Le dernier Renaudot (on est ravis pour Le Tripode, récompense d'un travail acharné !)
est pour le moins original. Pas d'intrigue, pas de suspense, aucun pathos dans Le Sillon, mais la radiographie d’un
pays, la Turquie, née sur les cendres de l’Empire Ottoman voilà presque un
siècle et nostalgique d'une puissance perdue. Un roman qui condense en fait plusieurs livres. Une romance, une
chronique sociale et politique (d'abord une toile de fond qui devient le sujet principal du livre), un témoignage aussi, sous la forme d’une double
quête identitaire.
D’abord l’histoire de
cette narratrice, française, partie rejoindre son compagnon turc à Istanbul.
Une quête intime, individuelle, qui s’efface peu à peu derrière la quête d’une
nation-mosaïque, collective celle-là.

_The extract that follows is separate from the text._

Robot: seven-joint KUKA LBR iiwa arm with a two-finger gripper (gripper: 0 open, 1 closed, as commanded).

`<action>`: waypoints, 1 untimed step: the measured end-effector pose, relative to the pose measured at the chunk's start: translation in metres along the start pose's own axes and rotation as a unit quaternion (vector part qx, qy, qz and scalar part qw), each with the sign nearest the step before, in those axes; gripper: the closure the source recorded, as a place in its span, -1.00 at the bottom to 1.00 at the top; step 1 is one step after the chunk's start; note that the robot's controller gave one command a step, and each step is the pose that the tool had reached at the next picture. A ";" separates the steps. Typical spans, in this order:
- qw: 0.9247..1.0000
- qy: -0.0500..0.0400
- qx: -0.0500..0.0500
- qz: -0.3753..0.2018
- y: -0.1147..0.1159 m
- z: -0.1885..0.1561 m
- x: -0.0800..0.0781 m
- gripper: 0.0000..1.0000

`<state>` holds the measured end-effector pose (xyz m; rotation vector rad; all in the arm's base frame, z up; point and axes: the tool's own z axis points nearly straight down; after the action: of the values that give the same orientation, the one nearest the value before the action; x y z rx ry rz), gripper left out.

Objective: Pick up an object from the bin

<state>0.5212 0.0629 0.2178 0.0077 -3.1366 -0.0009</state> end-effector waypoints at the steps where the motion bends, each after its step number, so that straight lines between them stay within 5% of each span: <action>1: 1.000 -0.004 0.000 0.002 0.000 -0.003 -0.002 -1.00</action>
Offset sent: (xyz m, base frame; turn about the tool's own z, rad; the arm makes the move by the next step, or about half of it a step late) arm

Celle d’un peuple en mal d’identité, lancé sur les
rails balbutiants de la démocratie, entre nationalisme croissant et perte des repères. C’est aussi l’histoire d’un rapport de
force entre Turcs et minorités — des Arméniens aux Kurdes en passant par les Alévis et les Syriens — marquées par le ressentiment, la suspicion ou la
défiance, fil d’une Histoire « épileptique ».
Un présent qui sonne comme « un moment historique de bascule d’un État de droit dans
l’arbitraire ». Enfin, c’est aussi l’histoire d’un livre, de ses conditions de réalisation, à
travers l’enquête menée par la narratrice sur la mort du "dissident" arménien
Hrant Dink, fondateur de l’hebdomadaire Agos
publié en turc et en arménien, assassiné en janvier 2007 par un
nationaliste turc devant les locaux du journal. Le récit de ce que ce livre aurait pu être et ce qu’il ne sera jamais.
Le Sillon, rythmé par de courts chapitres, immerge dans cette réalité à mi-chemin entre Europe et Orient, symbolisée par « les petits Kemal, les fils de la classe moyenne laïque turque ; biberonnés à la culture européenne, de plus en plus minoritaires et pas préparés à l’être dans un pays dont ils n’ont pas vu venir l’inversion des rapports de force ». Il faut s’imprégner de ces paroles et de ces trajectoires heurtées, « dans ce pays où la tradition démocratique se confond (…) avec le culte de l’armée (…) ». Car cette histoire d’amour qui déraille est à l’image de ce pays tiraillé entre un fragile désir de démocratie et l'horizon de la tyrannie. Le Sillon peint une réalité sociale violente derrière la jolie carte postale de Sainte-Sophie : des gens inquiets voire paranoïaques qui ont peur d'être vus ; une ville sous tension qui vit impuissante au rythme des événements : un meurtre, un putsch manqué, une arrestation, une agression gratuite, un emprisonnement arbitraire ou la liberté à cause d’une erreur administrative, les attentats... Lointains échos d’une histoire génocidaire pas encore réglée, qui contamine des relations oscillant entre dialogue de sourds, menaces et attaques délibérées.
Les lieux — la
place Taksim, Argos, le Muz, l’ersatz de tribunal — dessinent la géographie d'un combat des valeurs quand les individus (écrivains, artistes ou journalistes), de simples démocrates pacifistes en quête d'idéal —Hrant Dink, Tahir Elçi, Asli Erdogan ou Necmiye Alpay — cristallisent la
lutte. Avec son regard de française volontiers critique envers... la France,
Valérie Manteau ne juge pas, ne moralise jamais le regard mais évoque des réalités que l’on croit connaître sans jamais les voir, et montre la Turquie de l’intérieur, ses convulsions, "ses contradictions insolubles", son effondrement, à hauteur
d’hommes et de femmes. Si l'amertume ou le désespoir sont bien là, l'auteure distille malgré tout un peu d’humour : « (…) les Turcs, les Kurdes, les Syriens, les
travailleurs pseudo-humanitaires, ils peuvent tous crever dans leur croissant
fertile de merde : cette terre est maudite, sauve qui peut ». Ou
ironise à pas feutrés. Avec une écriture "parlée", vivante, en prise avec
l’urgence qui rend présent le souvenir des morts, leur voix et leurs idées.
Ce sillon cabossé,
profond, irrigué du sang des martyrs, résonne de leurs paroles, toujours avec empathie et refus du cynisme chez Valérie
Manteau. Un livre qui invite à une
lecture attentive et qu’il faut laisser infuser. Comme le rappel aux forces obscures qui hantent. Comme l’hommage
pudique aux esprits libres, d'une discrète solennité (3.5/5).
Le Sillon, Valérie Manteau, Le Tripode, septembre 2018, 17 €.
Le Sillon, Valérie Manteau, Le Tripode, septembre 2018, 17 €.